> _Task instructions_
Please return, word for word, the line containing "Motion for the" and each line after it through the end of the data below, and nothing else.

> _Data below_
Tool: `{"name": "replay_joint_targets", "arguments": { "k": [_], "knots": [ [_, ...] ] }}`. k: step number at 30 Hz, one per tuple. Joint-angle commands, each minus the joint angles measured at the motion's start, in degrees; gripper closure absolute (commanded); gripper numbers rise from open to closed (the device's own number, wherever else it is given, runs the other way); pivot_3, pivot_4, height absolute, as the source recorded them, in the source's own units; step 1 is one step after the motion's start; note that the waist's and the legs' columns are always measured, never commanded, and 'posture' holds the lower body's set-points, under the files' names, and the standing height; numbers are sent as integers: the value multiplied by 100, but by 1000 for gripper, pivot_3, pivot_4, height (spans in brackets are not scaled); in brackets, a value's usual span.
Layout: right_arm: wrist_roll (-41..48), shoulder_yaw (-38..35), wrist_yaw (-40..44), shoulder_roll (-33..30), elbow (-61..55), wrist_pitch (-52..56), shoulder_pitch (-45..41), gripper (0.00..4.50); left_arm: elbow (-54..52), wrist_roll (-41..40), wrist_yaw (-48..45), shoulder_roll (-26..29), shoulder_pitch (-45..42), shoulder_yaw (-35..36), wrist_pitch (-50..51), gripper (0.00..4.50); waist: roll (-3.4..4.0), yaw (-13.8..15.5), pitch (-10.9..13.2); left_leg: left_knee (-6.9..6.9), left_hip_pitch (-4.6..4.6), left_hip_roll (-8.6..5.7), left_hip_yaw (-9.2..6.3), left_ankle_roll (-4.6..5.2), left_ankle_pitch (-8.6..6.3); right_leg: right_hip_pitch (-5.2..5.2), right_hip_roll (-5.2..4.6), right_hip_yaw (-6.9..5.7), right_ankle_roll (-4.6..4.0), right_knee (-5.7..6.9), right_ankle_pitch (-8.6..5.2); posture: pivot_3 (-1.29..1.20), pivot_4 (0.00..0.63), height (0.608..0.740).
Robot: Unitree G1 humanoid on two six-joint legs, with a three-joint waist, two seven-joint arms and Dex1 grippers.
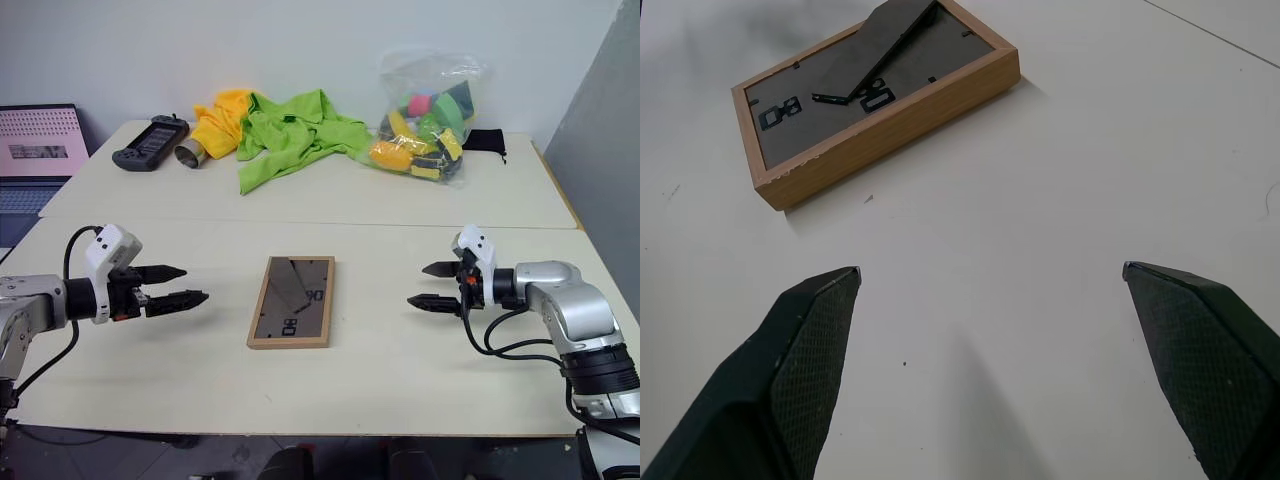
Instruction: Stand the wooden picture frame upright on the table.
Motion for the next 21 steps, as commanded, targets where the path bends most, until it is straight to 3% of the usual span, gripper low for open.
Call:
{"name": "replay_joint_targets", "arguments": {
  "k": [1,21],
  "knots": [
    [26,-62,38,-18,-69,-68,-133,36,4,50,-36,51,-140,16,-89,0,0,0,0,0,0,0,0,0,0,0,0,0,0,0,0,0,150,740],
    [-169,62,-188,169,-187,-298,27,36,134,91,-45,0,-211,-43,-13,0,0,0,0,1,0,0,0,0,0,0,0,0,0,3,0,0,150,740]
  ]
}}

> _Your response_
Motion for the next 21 steps, as commanded, targets where the path bends most, until it is straight to 3% of the usual span, gripper low for open.
Call:
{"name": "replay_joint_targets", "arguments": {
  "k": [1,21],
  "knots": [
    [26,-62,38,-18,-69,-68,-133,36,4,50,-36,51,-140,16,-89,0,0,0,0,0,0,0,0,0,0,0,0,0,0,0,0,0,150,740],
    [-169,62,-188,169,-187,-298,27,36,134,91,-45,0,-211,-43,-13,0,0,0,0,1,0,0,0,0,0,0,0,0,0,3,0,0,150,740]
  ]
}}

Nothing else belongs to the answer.